By Matthew E. Milliken
MEMwrites.wordpress.com
Aug. 15, 2017

It’s not every day that Durham, N.C., gets national attention — and it’s even rarer when the City of Medicine generates widespread news coverage for something other than college basketball. Unfortunately, despite being in town yesterday, I was completely unaware of what might be a seminal moment in an important national news story until a few hours after the event had taken place.

On Monday evening, protesters pulled down a monument to Confederate soldiers that stood in front of the Durham County Administration Building, which served as the county courthouse from 1916 through 1978. The statue in question was erected in 1924; the front of its pedestal reads, “In memory of ‘The Boys who Wore the Gray.’”

I won’t miss the statue; it venerated soldiers who, while they may have fought bravely, did so in service to a disloyal would-be nation that was dedicated to keeping black men, women and children in bondage.

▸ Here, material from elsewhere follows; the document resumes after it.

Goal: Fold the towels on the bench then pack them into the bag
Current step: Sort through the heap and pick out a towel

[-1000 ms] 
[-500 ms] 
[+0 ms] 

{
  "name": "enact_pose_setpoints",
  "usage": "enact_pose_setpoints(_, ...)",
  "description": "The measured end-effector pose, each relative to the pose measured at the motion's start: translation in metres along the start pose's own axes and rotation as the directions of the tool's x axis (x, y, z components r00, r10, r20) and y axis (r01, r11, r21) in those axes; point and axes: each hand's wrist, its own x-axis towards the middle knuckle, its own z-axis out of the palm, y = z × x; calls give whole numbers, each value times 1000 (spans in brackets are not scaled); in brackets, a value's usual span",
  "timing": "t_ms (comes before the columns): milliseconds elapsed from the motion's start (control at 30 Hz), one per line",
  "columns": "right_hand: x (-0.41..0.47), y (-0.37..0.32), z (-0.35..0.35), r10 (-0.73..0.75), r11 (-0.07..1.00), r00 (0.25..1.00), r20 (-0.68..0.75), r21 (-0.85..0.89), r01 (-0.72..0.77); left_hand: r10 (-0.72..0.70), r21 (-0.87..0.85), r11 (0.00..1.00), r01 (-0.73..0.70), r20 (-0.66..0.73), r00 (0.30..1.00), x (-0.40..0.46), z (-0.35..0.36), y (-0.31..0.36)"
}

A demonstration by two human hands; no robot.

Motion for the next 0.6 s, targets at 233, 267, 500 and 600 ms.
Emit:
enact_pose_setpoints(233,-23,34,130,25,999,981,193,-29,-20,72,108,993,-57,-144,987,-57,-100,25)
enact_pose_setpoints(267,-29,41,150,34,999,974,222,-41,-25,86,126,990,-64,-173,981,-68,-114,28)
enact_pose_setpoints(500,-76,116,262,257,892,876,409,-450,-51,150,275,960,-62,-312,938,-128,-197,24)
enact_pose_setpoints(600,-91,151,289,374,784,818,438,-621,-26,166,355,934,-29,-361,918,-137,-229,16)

Durham, like many American cities, is full of symbols of disdain for African-Americans, some more explicit than others. One example — subtler than the statue of the rebel soldier, but more prominent in a way — is the Durham Freeway, a.k.a. N.C. 147, an expressway built in the late 1960s that devastated a once-thriving black community named Hayti. These badges of dishonor can never be wholly erased; nor should they, for to plaster over past injustices is to invite their repetition. But neither should such affronts be afforded undeserved esteem.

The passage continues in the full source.